FILE PHOTO: Protesters gather at the scene where George Floyd, an unarmed black man, was pinned down by a police officer kneeling on his neck before later dying in hospital in Minneapolis, Minnesota, U.S. May 26, 2020. REUTERS/Eric Miller/File Photo
(Reuters) – The U.S. Department of Justice said on Thursday it had made its investigation into police involvement in the death of George Floyd a “top priority,” after a second day of protests in Minneapolis over the unarmed black man’s death.
Experienced prosecutors and investigators from the Federal Bureau of Investigation had been assigned as part of a “robust” probe into whether the police officers involved had violated federal laws, the department said in a statement.
The statement followed a second day of protests in Minneapolis triggered by rage over the death of Floyd, a black man who was seen in a widely circulated video gasping for breath as a white officer knelt on his neck.
Floyd, 46, died on Monday.

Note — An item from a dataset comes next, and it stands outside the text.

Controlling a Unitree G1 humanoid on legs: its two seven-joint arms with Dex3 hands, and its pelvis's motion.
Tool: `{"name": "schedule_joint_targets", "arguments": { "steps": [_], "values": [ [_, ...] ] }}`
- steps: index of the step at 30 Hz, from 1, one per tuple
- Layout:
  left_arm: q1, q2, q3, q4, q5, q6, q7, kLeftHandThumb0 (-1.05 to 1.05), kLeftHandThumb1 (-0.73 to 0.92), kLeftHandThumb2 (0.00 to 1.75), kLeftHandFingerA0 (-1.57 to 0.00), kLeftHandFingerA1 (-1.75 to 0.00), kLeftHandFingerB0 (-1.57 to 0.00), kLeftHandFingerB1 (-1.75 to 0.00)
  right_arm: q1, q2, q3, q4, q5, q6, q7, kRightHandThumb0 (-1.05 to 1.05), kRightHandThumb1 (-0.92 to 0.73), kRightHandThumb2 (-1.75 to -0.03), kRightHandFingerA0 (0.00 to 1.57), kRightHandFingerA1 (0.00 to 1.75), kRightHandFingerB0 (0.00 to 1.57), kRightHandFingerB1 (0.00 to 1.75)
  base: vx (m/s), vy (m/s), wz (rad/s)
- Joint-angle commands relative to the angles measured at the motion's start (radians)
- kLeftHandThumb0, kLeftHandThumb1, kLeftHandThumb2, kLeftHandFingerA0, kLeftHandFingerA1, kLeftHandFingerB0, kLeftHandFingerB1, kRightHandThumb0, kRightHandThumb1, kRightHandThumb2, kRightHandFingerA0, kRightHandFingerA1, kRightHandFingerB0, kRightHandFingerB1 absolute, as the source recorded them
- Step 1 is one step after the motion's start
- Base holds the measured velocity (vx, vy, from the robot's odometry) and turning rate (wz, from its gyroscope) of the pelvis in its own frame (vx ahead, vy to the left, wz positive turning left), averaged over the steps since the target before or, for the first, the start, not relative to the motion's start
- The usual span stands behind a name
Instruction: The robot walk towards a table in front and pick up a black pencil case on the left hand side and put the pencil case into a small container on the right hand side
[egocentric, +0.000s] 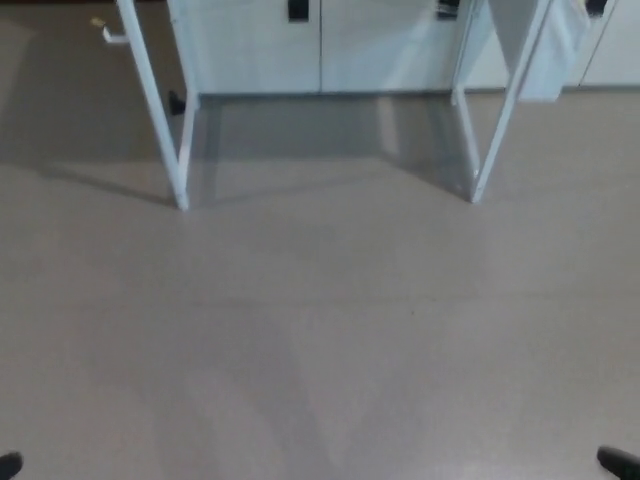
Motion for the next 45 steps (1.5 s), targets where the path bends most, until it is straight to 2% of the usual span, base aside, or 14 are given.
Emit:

The investigation will be carried out by the U.S. Attorney’s Office for the District of Minnesota, the Justice Department’s civil rights division and the FBI’s Minneapolis Field Office.
The widely circulated video of Floyd’s fatal encounter on Monday night with the police, taken by a bystander, showed him lying face down and handcuffed, groaning for help and repeatedly saying, “please, I can’t breathe,” before becoming motionless.
A second day of demonstrations, accompanied by looting and vandalism, began on Wednesday hours after Minneapolis Mayor Jacob Frey urged prosecutors to file criminal charges against the white policeman shown pinning Floyd to the street.
The victim’s brother Philonise Floyd told CNN on Thursday that he was “tired of seeing black men die” and understood people’s anger but urged protesters to be peaceful.
“To the police, I want them to get everything right, start doing your job the right way because I haven’t been seeing it,” Floyd said.
“I want justice, I just want justice,” he added, struggling to fight back tears.